Layers: - Input units — receive raw features - Hidden units — intermediate processing - Output units — produce final predictions

Each output unit: multiplies inputs by weights, adds bias, applies activation function g.

OR function example: With inputs x₁ and x₂, unit weights of 1, and bias of -1:

g(-1 + 1×x₁ + 1×x₂)

Produces correct outputs when thresholded at 0.

Gradient Descent¶

Minimizes loss during training by adjusting weights.

Start with random weights
Compute gradients across all data points
Update weights in the direction that reduces loss

Variant	Description
Standard Gradient Descent	Uses all data points
Stochastic Gradient Descent	Uses a single randomly-selected point
Mini-Batch Gradient Descent	Uses small random samples — balances cost and precision

Multilayer Networks¶

Networks with input, output, and one or more hidden layers enable modeling non-linear data.

Perceptrons only create linear decision boundaries — fail for non-linearly separable data
Multiple hidden layers overcome this limitation

Backpropagation¶

Training algorithm for networks with hidden layers:

Calculate output layer errors
Propagate errors backward layer by layer
Update weights progressively

Networks with multiple hidden layers are called deep neural networks.

Overfitting Prevention¶

Dropout: Randomly deactivates units during training, preventing over-reliance on individual units. All units function normally after training.

TensorFlow Example¶

import tensorflow as tf

model = tf.keras.Sequential([
    tf.keras.layers.Dense(64, activation='relu', input_shape=(n_features,)),
    tf.keras.layers.Dropout(0.5),
    tf.keras.layers.Dense(1, activation='sigmoid')
])

model.compile(optimizer='adam', loss='binary_crossentropy', metrics=['accuracy'])
model.fit(X_train, y_train, epochs=10)

Dense layers connect every node in one layer to all nodes in the previous layer.

Computer Vision¶

Images are made of pixels represented by RGB values (0–255 each). Direct neural networks on raw pixels face two problems: 1. Ignores spatial structure 2. Requires excessive weight calculations

Image Convolution¶

Applies a kernel matrix across an image, weighting each pixel by neighboring values. Different kernels serve different purposes — edge detection kernels highlight boundaries by amplifying pixel differences.

Pooling¶

Max-Pooling reduces input dimensions by sampling region-wise maximum values, leveraging similarity of adjacent pixels.

Flattening¶

Converts processed images into format suitable for traditional neural network layers.

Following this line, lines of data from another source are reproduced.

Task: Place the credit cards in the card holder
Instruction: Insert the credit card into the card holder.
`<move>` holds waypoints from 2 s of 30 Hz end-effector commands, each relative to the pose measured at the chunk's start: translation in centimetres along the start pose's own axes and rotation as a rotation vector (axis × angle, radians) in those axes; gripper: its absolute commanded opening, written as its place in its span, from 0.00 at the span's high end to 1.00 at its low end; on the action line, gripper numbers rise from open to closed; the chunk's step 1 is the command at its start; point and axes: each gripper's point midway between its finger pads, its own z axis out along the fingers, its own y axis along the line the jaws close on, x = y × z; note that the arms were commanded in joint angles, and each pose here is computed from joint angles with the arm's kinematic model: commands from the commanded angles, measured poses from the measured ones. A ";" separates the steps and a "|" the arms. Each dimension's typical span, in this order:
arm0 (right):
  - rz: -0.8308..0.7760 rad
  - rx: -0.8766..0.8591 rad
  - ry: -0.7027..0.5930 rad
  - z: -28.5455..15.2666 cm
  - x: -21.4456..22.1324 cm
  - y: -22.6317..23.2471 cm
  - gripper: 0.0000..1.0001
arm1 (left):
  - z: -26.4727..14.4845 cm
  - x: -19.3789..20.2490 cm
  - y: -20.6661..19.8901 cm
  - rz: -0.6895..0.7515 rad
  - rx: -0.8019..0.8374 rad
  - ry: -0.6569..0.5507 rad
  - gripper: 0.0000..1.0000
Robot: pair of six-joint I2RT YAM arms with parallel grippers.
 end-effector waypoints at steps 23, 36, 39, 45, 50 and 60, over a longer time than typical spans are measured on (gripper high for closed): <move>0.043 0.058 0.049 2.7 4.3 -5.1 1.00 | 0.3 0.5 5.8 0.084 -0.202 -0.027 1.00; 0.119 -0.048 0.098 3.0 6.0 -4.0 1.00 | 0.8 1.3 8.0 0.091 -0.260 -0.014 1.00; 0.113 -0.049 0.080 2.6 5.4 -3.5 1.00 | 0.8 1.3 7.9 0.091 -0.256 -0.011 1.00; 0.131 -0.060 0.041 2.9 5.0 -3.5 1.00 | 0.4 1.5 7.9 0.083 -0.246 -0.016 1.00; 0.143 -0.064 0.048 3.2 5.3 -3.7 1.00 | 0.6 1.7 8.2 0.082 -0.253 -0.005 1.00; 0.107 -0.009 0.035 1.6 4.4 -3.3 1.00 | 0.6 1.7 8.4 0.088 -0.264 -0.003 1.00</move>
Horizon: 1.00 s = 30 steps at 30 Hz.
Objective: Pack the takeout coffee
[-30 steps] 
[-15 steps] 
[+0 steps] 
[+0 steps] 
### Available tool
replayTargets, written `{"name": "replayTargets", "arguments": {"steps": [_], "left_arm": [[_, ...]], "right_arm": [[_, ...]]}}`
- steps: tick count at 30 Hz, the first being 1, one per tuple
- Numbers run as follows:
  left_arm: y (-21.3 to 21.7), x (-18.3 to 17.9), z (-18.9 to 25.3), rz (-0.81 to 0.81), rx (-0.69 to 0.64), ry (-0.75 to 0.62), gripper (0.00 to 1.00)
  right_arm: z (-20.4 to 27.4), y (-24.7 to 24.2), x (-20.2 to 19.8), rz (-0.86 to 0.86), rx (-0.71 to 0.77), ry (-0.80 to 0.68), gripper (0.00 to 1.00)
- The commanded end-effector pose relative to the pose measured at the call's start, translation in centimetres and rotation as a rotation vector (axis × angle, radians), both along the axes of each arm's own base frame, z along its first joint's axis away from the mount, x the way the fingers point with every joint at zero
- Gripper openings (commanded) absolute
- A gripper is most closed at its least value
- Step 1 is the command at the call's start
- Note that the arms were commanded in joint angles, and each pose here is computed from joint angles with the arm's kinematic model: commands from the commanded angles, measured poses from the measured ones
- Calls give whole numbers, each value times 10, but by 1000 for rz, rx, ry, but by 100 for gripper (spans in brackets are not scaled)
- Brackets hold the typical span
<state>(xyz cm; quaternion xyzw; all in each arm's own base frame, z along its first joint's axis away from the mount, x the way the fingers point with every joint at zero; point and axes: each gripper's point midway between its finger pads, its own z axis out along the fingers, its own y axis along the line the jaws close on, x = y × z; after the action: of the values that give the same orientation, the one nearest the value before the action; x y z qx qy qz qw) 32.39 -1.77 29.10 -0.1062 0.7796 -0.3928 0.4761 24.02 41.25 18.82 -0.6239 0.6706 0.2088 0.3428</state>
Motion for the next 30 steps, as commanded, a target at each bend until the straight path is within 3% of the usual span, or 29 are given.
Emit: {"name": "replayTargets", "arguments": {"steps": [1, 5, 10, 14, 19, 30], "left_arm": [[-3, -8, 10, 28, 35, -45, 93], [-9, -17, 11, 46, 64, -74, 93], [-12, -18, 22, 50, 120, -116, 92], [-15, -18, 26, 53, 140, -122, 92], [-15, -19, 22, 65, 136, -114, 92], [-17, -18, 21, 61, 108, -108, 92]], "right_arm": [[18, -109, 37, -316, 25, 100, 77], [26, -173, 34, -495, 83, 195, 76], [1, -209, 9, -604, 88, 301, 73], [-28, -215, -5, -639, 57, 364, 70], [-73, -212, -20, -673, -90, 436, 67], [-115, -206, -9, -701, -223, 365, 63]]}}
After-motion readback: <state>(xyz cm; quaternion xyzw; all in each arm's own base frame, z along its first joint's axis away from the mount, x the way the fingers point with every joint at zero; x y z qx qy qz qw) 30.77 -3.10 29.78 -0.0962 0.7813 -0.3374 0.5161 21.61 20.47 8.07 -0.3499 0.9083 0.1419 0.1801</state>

Convolutional Neural Networks (CNNs)¶

Combine convolution, pooling, and dense layers for image analysis:

Extract features through learned convolution filters
Reduce dimensionality through pooling
Feed flattened results into dense layers

Convolution + pooling together reduce sensitivity to image variations — slightly different angles produce comparable outputs.

Recurrent Neural Networks (RNNs)¶

Unlike feed-forward networks that produce fixed outputs, RNNs use their own outputs as subsequent inputs.

This enables variable-length outputs, making them suitable for: - Image captioning - Video analysis - Machine translation - Sequential data processing

The non-linear architecture processes sequences iteratively, generating outputs at multiple steps until completion.